化粧直しされた「D51形蒸気機関車(SL)」895号機=王寺町
王寺町のJR王寺駅東側にある舟戸児童公園で保存展示され、愛称「デゴイチ」で親しまれている「D51形蒸気機関車(SL)」895号機が塗装などの修復工事を終えた。
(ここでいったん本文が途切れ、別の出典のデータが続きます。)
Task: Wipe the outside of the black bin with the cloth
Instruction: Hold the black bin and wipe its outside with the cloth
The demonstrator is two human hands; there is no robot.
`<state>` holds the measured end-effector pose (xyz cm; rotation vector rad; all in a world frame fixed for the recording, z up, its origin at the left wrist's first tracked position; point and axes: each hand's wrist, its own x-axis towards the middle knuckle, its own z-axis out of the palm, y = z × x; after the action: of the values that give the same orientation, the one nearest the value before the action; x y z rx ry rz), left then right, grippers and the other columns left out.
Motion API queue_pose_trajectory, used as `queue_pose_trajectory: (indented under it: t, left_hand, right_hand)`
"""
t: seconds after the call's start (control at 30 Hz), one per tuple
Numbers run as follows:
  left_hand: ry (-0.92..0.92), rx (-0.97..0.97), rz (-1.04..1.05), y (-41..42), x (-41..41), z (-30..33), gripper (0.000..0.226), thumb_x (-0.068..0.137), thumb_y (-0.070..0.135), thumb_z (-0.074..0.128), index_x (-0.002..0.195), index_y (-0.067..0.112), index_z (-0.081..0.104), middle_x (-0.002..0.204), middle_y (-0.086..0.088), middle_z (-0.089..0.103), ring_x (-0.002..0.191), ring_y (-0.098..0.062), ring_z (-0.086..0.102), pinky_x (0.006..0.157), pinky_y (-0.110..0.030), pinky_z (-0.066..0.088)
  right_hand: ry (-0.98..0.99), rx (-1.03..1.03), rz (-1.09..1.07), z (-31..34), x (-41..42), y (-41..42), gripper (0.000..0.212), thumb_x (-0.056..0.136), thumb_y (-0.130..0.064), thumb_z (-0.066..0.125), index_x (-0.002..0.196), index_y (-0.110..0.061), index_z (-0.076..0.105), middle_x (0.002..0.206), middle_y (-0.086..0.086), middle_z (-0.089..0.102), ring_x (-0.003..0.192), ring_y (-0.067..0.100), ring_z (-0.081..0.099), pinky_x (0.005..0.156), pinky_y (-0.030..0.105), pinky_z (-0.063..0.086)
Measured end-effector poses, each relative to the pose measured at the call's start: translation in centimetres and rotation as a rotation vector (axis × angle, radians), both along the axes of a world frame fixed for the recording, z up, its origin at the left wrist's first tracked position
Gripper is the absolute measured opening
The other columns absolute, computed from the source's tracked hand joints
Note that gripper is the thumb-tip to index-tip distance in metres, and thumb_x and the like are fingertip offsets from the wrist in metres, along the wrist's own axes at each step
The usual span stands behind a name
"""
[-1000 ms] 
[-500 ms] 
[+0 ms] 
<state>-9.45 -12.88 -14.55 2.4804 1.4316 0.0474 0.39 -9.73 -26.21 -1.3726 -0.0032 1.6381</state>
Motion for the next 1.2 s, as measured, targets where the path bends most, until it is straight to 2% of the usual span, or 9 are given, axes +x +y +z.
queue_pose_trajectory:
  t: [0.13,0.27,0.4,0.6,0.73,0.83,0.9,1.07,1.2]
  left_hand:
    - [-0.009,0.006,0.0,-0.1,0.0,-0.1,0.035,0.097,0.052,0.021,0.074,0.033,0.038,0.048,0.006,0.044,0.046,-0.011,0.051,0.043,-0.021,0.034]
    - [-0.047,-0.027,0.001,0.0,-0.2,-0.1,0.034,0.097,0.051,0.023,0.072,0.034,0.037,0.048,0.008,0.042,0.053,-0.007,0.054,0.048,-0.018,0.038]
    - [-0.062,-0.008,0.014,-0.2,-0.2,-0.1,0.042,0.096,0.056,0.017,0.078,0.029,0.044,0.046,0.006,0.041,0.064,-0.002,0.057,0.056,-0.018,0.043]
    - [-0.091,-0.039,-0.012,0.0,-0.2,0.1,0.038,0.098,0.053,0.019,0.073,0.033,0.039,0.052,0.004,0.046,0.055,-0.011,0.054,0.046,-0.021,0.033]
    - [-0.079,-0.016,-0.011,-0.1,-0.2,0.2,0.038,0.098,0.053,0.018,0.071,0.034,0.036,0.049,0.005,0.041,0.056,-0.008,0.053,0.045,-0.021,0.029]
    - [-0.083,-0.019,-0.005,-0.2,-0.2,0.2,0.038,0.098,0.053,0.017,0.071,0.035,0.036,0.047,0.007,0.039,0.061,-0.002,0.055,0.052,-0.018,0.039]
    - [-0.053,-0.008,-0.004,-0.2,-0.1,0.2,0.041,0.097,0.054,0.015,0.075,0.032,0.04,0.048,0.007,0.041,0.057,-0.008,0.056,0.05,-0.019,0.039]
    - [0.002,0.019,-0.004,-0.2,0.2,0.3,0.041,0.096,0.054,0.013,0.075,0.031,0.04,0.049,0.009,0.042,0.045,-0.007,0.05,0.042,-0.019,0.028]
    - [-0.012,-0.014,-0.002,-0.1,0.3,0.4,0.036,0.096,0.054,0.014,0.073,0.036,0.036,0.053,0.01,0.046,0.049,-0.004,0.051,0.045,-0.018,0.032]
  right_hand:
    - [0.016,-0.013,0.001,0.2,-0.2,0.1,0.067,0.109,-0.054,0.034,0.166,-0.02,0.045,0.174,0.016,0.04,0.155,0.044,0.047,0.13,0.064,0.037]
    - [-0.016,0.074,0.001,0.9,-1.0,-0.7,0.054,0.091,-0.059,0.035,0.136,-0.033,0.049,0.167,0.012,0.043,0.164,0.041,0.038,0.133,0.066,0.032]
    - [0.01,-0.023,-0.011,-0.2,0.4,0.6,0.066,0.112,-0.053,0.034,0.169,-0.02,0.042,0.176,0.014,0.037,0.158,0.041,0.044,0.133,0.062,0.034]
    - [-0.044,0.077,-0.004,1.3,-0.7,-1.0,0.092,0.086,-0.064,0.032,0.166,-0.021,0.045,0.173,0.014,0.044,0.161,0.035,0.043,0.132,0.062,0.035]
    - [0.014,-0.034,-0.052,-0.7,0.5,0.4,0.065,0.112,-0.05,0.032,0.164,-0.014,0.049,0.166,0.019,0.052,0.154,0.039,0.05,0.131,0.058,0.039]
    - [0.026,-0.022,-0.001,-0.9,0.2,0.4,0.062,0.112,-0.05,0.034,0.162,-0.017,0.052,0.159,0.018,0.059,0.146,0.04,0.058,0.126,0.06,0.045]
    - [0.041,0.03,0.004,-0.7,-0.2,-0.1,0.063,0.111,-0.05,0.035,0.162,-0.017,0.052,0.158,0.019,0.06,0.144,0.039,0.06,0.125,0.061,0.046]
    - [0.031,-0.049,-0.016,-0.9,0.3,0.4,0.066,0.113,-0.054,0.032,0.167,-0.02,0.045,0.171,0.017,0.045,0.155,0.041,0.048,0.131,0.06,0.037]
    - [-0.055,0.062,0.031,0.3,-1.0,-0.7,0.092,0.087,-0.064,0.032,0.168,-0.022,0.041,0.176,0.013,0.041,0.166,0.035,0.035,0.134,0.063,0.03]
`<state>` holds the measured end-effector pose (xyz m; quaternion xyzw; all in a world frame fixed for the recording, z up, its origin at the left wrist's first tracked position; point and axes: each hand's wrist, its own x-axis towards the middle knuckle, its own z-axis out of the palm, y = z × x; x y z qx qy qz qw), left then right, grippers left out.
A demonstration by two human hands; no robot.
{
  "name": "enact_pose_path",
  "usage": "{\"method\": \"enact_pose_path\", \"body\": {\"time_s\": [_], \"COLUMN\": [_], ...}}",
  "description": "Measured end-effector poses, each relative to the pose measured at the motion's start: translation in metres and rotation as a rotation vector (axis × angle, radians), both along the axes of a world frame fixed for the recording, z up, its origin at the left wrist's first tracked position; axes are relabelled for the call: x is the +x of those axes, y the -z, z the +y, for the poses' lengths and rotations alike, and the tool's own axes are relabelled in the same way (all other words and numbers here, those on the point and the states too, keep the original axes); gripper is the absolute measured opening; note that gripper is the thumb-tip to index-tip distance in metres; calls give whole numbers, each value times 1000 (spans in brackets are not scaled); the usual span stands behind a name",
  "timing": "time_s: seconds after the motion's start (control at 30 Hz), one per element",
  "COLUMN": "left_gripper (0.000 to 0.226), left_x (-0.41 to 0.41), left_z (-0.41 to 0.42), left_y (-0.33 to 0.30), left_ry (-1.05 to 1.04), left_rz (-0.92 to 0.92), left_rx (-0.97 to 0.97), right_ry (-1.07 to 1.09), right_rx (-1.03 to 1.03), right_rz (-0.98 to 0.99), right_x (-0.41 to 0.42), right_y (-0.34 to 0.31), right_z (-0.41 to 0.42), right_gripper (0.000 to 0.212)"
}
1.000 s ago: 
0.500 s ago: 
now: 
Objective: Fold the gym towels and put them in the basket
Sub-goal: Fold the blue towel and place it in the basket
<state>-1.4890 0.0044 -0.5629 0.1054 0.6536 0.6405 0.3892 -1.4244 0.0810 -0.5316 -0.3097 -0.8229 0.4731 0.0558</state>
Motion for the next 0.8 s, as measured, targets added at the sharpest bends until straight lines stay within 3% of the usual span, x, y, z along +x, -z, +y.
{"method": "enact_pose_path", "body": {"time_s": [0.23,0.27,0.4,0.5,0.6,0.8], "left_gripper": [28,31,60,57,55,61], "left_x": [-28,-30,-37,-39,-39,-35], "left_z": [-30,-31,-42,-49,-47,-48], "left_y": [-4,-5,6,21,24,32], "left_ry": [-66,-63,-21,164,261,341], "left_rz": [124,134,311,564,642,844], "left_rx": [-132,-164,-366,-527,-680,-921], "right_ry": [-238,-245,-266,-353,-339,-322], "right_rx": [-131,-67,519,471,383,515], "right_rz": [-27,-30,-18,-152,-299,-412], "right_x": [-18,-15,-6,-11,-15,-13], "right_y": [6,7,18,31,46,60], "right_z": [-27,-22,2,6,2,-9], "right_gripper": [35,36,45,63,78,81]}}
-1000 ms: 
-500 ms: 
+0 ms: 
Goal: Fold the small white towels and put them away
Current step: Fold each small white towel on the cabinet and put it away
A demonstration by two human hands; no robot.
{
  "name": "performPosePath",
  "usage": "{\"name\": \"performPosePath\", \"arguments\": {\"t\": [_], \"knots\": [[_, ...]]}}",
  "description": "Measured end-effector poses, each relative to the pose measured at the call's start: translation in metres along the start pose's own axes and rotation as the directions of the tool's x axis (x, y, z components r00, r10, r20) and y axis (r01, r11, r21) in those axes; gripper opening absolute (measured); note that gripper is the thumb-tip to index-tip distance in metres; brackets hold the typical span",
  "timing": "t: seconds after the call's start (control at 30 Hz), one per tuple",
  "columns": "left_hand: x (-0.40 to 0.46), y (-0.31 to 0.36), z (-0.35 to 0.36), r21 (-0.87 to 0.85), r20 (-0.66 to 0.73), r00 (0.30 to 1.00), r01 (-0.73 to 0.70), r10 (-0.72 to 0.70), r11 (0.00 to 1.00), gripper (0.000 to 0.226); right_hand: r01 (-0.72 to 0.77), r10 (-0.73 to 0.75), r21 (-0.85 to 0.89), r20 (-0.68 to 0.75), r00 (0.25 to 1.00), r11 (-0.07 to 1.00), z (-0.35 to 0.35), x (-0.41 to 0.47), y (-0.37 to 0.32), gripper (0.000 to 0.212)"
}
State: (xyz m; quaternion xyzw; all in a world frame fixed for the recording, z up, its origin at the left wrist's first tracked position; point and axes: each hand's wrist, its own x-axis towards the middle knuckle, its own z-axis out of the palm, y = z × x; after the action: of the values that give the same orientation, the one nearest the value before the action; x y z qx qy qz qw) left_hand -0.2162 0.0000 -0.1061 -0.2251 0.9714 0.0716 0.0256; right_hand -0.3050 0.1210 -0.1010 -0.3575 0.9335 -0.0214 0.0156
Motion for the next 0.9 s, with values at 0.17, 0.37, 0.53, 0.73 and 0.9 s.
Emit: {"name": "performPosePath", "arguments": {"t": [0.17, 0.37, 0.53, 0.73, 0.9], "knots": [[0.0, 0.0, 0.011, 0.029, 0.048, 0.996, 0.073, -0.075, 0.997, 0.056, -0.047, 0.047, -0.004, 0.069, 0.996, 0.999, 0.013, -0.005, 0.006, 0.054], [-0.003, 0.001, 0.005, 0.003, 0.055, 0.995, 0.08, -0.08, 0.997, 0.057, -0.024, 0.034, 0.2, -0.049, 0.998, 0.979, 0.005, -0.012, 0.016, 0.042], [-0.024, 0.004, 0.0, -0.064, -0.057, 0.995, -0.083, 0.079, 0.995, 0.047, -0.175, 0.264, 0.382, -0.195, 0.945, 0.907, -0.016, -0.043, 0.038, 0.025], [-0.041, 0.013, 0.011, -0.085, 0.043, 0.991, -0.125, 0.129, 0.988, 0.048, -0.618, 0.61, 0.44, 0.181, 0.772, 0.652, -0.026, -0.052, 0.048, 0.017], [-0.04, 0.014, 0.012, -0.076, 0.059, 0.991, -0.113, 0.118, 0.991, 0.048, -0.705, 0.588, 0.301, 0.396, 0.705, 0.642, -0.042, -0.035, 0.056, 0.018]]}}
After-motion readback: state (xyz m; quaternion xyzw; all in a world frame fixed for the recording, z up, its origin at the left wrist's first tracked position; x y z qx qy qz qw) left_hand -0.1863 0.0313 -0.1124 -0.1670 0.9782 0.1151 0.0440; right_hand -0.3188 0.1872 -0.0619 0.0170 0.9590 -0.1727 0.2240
リニューアル初日には多くの町民や鉄道ファンらが、ピカピカに輝く姿を見学に訪れた。
2月の町制施行100周年に合わせ、町が昭和48年から保存する「D51」を、県の補助金も使って約1千万円で刷新した。895号機は日立製作所が昭和19年に製造。山陰線や関西線で活躍し、同47年に引退した。令和6年には、貴重な鉄道遺産として町指定文化財になった。
同町では明治23(1890)年に王寺|奈良間で県内初の鉄道が走った歴史から「鉄道のまち」をPRしている。14日のお披露目式で平井康之町長は「王寺町のシンボルとして見守っていただけたら」と語った。
SL「D51」895号機は無料で見学可能。運転席には県立王寺工業高の協力で汽笛が鳴る装置も付けた。JR関西線(大和路線)や近鉄田原本線の車窓からも見物できる。